__WHAT YOU HAVE TO DO__.
An exact repetition of every entry, with no images, is the required answer.

__SOURCE INFORMATION__.
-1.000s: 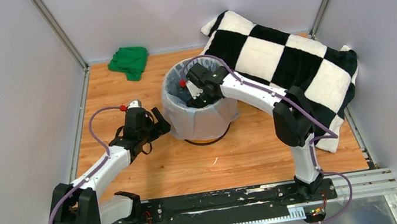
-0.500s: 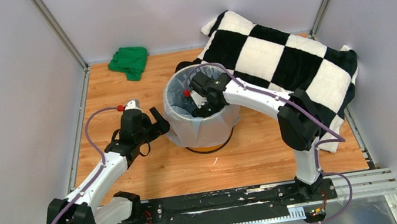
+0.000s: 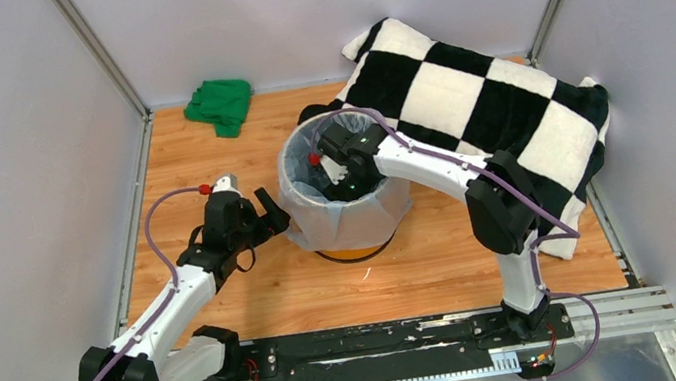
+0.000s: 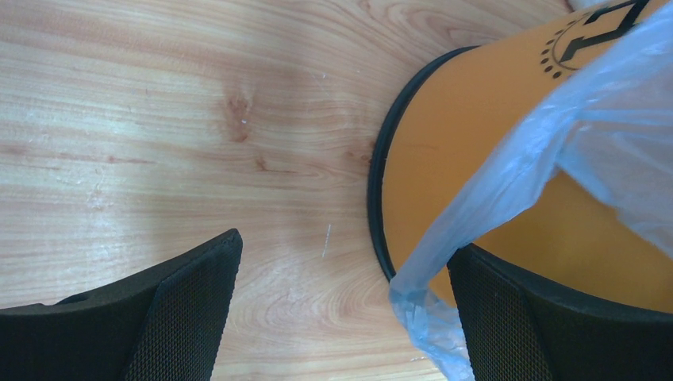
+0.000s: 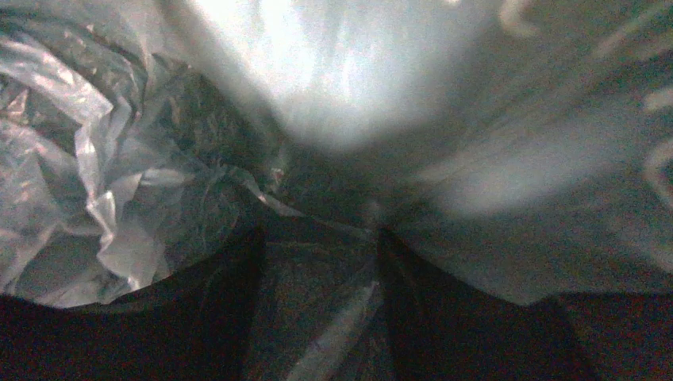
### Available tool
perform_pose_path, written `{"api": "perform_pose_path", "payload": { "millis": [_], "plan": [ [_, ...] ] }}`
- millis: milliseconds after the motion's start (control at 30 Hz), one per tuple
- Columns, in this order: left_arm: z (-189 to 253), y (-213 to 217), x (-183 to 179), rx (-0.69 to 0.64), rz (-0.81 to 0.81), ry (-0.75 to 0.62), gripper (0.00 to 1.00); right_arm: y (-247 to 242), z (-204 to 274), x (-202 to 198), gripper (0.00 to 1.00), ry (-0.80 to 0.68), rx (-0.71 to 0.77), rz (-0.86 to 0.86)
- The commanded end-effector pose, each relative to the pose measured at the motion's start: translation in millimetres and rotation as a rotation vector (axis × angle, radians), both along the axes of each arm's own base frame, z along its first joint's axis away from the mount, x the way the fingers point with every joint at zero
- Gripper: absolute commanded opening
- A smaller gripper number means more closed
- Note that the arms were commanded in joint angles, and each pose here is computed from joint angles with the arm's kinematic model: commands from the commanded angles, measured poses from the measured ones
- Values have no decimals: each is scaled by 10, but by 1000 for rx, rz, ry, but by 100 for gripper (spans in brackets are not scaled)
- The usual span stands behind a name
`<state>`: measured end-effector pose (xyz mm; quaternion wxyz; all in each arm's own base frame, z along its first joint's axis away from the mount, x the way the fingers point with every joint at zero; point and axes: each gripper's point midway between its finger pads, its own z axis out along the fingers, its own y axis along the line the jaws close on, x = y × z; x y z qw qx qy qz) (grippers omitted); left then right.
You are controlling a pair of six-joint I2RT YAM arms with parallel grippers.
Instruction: Put the trash bags into the trash bin
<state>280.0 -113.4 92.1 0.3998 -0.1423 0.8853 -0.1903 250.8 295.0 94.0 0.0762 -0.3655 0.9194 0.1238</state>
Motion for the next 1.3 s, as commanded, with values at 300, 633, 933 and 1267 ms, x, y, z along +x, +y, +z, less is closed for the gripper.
{"api": "perform_pose_path", "payload": {
  "millis": [300,633,933,1267],
  "plan": [
    [-128,20,-49,16,-17,27,99,79,-423,-103,57,90,-60,-3],
    [-77,2,-38,6,-20,21,99,59,-559,-118,57,91,-64,-13],
    [92,9,-22,8,-22,-8,99,59,-633,-91,57,83,-66,-25],
    [201,76,-68,25,-5,-30,99,24,-821,-120,57,106,-95,-34]
  ]
}}
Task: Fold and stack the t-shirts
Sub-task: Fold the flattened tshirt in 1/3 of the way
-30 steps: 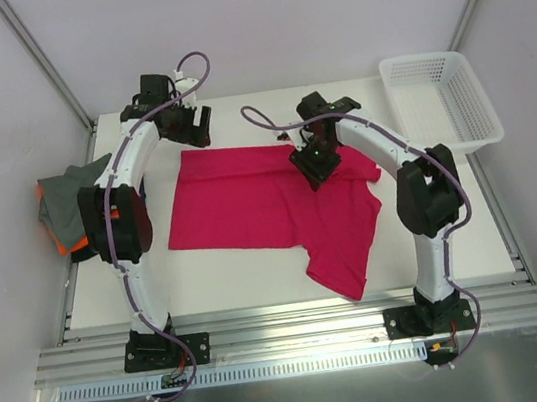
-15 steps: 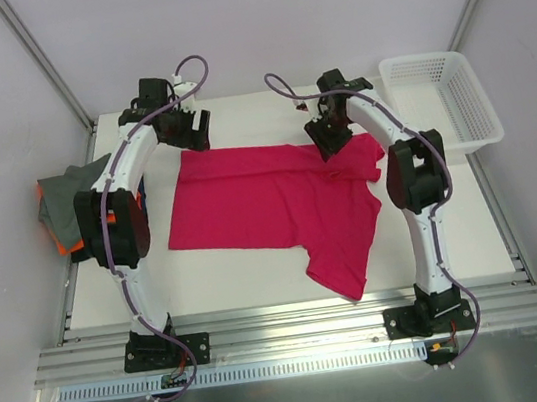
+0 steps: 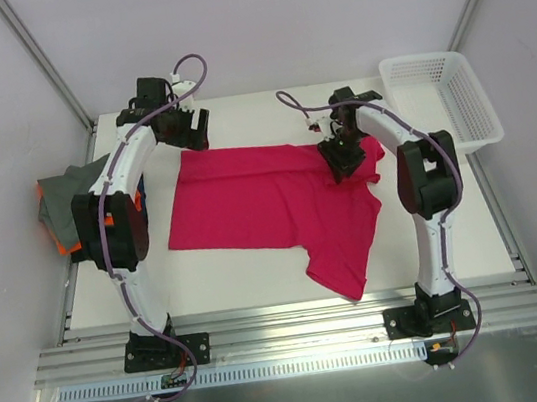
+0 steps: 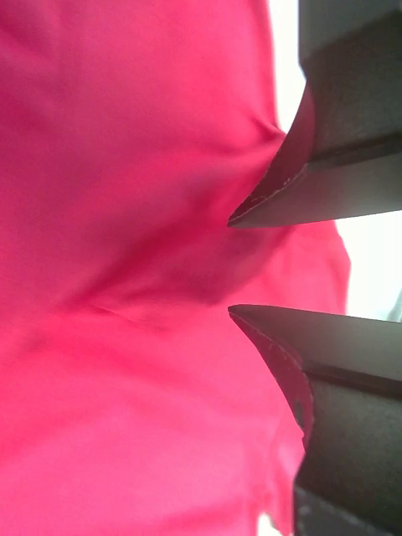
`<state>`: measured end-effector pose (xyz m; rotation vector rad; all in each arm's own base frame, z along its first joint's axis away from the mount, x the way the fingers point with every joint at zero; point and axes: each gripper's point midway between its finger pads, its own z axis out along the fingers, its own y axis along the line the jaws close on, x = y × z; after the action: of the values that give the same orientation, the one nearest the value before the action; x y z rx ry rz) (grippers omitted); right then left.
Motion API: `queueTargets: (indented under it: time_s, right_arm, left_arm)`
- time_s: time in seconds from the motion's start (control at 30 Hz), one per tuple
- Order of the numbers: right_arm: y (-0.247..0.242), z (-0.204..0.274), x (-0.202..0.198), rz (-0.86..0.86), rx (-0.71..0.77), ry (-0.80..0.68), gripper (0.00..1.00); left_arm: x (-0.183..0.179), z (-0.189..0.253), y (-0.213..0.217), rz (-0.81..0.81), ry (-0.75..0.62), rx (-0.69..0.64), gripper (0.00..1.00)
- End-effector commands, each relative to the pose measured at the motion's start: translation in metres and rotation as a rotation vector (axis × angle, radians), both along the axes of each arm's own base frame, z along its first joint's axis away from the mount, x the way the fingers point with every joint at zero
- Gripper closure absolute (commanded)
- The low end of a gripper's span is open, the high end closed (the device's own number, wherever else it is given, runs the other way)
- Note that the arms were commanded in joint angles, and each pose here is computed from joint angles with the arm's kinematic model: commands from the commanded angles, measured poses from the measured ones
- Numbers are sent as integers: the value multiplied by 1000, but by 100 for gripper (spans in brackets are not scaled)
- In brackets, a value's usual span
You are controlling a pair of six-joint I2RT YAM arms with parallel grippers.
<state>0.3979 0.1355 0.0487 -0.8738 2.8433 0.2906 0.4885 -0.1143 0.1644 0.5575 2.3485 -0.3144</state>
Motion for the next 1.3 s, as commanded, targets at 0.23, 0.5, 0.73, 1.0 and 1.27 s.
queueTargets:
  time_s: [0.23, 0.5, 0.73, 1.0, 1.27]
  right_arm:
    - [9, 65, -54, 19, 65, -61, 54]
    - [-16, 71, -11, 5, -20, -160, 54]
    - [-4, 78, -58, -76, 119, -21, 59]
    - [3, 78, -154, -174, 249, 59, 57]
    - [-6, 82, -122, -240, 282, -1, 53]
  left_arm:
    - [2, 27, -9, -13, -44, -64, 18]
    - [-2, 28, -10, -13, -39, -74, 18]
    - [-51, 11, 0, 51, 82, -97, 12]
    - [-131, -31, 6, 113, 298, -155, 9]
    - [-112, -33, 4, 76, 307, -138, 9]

__RESPONSE AREA__.
-1.000s: 
-0.500s: 
+0.000s: 
+0.000s: 
+0.000s: 
### Available tool
perform_pose_path, written `{"api": "perform_pose_path", "payload": { "millis": [_], "plan": [ [_, ...] ] }}`
- millis: milliseconds after the motion's start (control at 30 Hz), one per tuple
- Columns, in this order: left_arm: z (-189 to 253), y (-213 to 217), x (-183 to 179), rx (-0.69 to 0.64), rz (-0.81 to 0.81), ry (-0.75 to 0.62), gripper (0.00 to 1.00); right_arm: y (-247 to 242), z (-204 to 274), x (-202 to 198), gripper (0.00 to 1.00), ry (-0.80 to 0.68), rx (-0.71 to 0.77), rz (-0.86 to 0.86)
- The commanded end-effector pose, each relative to the pose measured at the motion's start: translation in millimetres and rotation as a rotation vector (axis × angle, radians), both along the axes of each arm's own base frame, z along its first joint's axis away from the mount, x the way the fingers point with every joint at zero
- Gripper: absolute commanded opening
- A smaller gripper number means more closed
- Note that the arms were commanded in joint angles, and each pose here is computed from joint angles with the arm's kinematic model: commands from the commanded angles, measured poses from the measured ones
- Values have no decimals: each is scaled by 10, but by 1000 for rx, rz, ry, but by 100 for gripper (spans in brackets are not scaled)
- The usual span stands behind a name
`<state>`: measured end-effector pose (xyz mm; quaternion wxyz; all in each arm's own base frame, z along its first joint's axis away from the mount, x the way the fingers point with every joint at zero; point and axes: each gripper's point midway between its finger pads, its own z axis out along the fingers, its own y axis along the line the jaws close on, x = y × z; x y z qw qx qy qz) (grippers omitted); left then right.
You are controlling a pair of six-joint I2RT YAM arms with parallel grippers.
Instruction: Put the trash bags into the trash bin
<state>280.0 -113.4 92.1 0.3998 -0.1423 0.8853 -0.1903 250.8 295.0 94.0 0.0762 -0.3655 0.9194 0.1238</state>
Motion for the next 1.3 s, as commanded, with values at 300, 633, 933 and 1267 ms, x, y, z along +x, +y, +z, less is closed for the gripper.
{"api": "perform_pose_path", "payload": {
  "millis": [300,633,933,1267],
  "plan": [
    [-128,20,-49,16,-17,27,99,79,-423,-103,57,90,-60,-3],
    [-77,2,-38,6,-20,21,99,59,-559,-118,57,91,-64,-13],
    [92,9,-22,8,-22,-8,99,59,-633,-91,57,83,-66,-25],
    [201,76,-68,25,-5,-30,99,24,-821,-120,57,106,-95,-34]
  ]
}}
Task: Fold and stack the t-shirts
Sub-task: Fold the flattened tshirt in 1/3 of the way
-30 steps: 
-15 steps: 
+0 steps: 
+0 steps: 
`<state>`: measured end-effector pose (xyz m; rotation vector rad; all in each arm's own base frame, z along its first joint's axis away from the mount, x the way the fingers point with every joint at zero; point and axes: each gripper's point midway between its finger pads, its own z axis out along the fingers, its own y axis along the line the jaws close on, x = y × z; after the action: of the values that give the same orientation, the one nearest the value before the action; x y z rx ry rz) (grippers omitted); right then left.
Motion API: `queueTargets: (indented under it: time_s, right_arm, left_arm)`
- time_s: time in seconds from the motion's start (control at 30 Hz), one per tuple
- Order of the numbers: right_arm: y (-0.247..0.242), z (-0.204..0.274), x (-0.202..0.198), rz (-0.86..0.86), rx (-0.71..0.77), ry (-0.80..0.68), gripper (0.00..1.00); left_arm: x (-0.183..0.179), z (-0.189..0.253), y (-0.213..0.217), rz (-0.81..0.81), ry (-0.75..0.62), rx (-0.69..0.64), gripper (0.00..1.00)
- End-effector commands, each relative to the pose measured at the motion's start: translation in metres and rotation as a rotation vector (axis × angle, radians), both along the axes of each arm's own base frame, z along its first joint's axis away from the mount, x the way the fingers point with every joint at zero
- Gripper closure absolute (commanded)
- The low end of a gripper's span is open, the high end closed (the device's own number, wherever else it is given, runs the other way)
- Note that the arms were commanded in joint angles, and each pose here is computed from joint angles with the arm's kinematic model: commands from the commanded angles, measured poses from the measured ones
- Numbers are sent as integers: the value multiplied by 1000, but by 100 for gripper (spans in brackets are not scaled)
- In brackets, a value's usual span
You are controlling a pair of six-joint I2RT YAM arms with parallel grippers.
<state>0.3979 0.1355 0.0487 -0.8738 2.8433 0.2906 0.4885 -0.1143 0.1644 0.5575 2.3485 -0.3144</state>
Motion for the next 1.3 s, as commanded, targets at 0.23, 0.5, 0.73, 1.0 and 1.27 s.
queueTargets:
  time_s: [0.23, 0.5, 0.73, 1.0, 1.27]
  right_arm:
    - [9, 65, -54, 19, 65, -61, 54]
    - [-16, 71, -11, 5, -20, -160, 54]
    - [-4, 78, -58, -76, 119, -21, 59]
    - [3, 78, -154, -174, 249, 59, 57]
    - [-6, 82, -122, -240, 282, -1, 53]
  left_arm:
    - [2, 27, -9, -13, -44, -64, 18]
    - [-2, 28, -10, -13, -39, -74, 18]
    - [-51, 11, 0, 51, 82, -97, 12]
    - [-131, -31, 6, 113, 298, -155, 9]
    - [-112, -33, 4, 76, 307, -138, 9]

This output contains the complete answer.